A GPCR atlas across human microglial states in Alzheimer's disease: Insights from snRNA-seq and hiPSC models.

Microglia are the resident immune cells of the central nervous system, and their state heterogeneity is closely associated with the pathological progression of Alzheimer's disease (AD). Single-nucleus RNA sequencing (snRNA-seq) studies have identified multiple transcriptional states of microglia in human AD brain. However, the characteristics and potential functions of G protein-coupled receptors (GPCRs) across different states remain poorly systematized. This review systematically searched and reviewed snRNA-seq studies based on human brain tissue published between 2020 and 2025. By re-analyzing GPCR expression across these datasets, we focuses on characterizing the differential expression characteristics and potential functions of GPCRs in five key AD-related microglial states: disease-associated microglia, tau-associated microglia, inflammation-associated microglia, proliferation-associated microglia, and interferon-associated microglia.
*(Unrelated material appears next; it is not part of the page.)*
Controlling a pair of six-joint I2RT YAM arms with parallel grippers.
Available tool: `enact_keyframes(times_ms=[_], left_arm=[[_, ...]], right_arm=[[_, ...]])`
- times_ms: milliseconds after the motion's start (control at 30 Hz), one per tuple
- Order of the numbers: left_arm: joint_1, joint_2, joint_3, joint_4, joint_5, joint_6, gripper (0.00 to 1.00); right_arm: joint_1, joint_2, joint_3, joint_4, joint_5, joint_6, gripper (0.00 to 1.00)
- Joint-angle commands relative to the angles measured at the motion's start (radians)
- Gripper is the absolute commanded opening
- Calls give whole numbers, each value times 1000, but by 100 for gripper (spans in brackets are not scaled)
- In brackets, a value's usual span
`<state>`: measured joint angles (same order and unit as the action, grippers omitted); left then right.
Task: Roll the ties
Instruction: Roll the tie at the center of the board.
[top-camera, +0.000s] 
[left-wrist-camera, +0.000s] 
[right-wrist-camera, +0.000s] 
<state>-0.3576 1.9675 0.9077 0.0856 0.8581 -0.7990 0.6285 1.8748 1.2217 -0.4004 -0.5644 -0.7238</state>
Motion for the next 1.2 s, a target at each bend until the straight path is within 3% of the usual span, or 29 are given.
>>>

Furthermore, we cross-reference these findings with single-cell sequencing data from human induced pluripotent stem cell (hiPSC)-derived microglia to prioritize a conserved set of GPCRs of high interest. In summary, by integrating transcriptomic evidence from both post-mortem human brain and hiPSC models, this review not only refines the understanding of microglial heterogeneity in AD but also provides a set of candidate GPCR targets for subsequent validation and drug discovery efforts against AD.